Halothane

Halothane (2-bromo-2-chloro-1,1,1-trifluoroethane; CAS 151-67-7; molecular formula C2HBrClF3; molecular weight 197.38) is a halogenated alkane volatile anesthetic synthesized by Charles Suckling at ICI in 1951 and introduced clinically by Michael Johnstone in 1956. Halothane was the first non-flammable volatile to displace diethyl ether and chloroform as the dominant inhalational agent and remained in widespread use through the 1980s before isoflurane and the newer ethers superseded it. The minimum alveolar concentration (MAC) at age 40 is 0.75 percent in oxygen; the blood-gas partition coefficient is 2.4, slower than the modern ether agents.
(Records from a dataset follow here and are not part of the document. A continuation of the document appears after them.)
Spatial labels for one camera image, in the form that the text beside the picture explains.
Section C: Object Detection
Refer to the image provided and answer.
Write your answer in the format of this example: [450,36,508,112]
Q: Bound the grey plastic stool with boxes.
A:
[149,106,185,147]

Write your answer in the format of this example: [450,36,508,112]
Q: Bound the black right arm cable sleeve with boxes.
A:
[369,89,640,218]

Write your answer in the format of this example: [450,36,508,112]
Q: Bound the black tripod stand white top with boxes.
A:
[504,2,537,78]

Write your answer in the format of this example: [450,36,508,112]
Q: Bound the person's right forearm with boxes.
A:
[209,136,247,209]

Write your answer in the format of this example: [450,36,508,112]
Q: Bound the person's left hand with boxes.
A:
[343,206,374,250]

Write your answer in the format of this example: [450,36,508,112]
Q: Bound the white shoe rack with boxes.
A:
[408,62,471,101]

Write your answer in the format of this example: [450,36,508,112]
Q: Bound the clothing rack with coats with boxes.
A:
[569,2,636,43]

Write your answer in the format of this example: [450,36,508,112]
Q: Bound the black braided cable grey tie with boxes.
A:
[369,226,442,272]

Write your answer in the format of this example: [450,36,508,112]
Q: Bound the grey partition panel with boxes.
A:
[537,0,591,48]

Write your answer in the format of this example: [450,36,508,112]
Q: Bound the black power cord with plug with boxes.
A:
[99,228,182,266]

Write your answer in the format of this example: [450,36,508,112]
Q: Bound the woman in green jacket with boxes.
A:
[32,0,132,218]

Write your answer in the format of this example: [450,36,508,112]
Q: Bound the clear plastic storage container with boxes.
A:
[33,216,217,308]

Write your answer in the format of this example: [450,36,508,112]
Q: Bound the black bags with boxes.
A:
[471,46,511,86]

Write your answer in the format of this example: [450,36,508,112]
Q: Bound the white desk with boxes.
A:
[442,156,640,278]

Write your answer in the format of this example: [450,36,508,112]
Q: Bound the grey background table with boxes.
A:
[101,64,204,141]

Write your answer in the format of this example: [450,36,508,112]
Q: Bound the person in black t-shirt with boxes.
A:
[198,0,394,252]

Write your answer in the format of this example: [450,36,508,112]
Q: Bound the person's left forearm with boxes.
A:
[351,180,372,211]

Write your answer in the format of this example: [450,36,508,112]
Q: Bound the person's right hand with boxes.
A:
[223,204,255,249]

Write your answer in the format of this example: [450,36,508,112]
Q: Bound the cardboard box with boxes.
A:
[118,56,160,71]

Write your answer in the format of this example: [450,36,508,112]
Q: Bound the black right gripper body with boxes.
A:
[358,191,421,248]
Mechanism is the standard volatile profile (GABA-A potentiation, K2P channel activation, glycine and NMDA modulation). Cardiovascular effects include dose-dependent myocardial depression with preserved or modestly reduced systemic vascular resistance, sensitization to catecholamine-induced arrhythmias (a clinically important interaction with epinephrine), and bradyarrhythmia. The principal limitations that drove displacement are halothane hepatitis (immune-mediated hepatic necrosis with an incidence of approximately 1 in 35,000 cases, attributed to trifluoroacetyl protein adducts generated by 20 percent hepatic metabolism through CYP2E1), and the negative inotropic and arrhythmogenic profile relative to the ether agents. Halothane remains the dominant inhalational anesthetic in lower-resource settings owing to acquisition cost (manufacturer-stated cost approximately one-third of isoflurane). Veterinary use persists in some jurisdictions. The global warming potential is moderate (GWP100 approximately 50). Pediatric induction was a historical strength owing to the non-pungent character; sevoflurane has displaced halothane for this indication in most jurisdictions.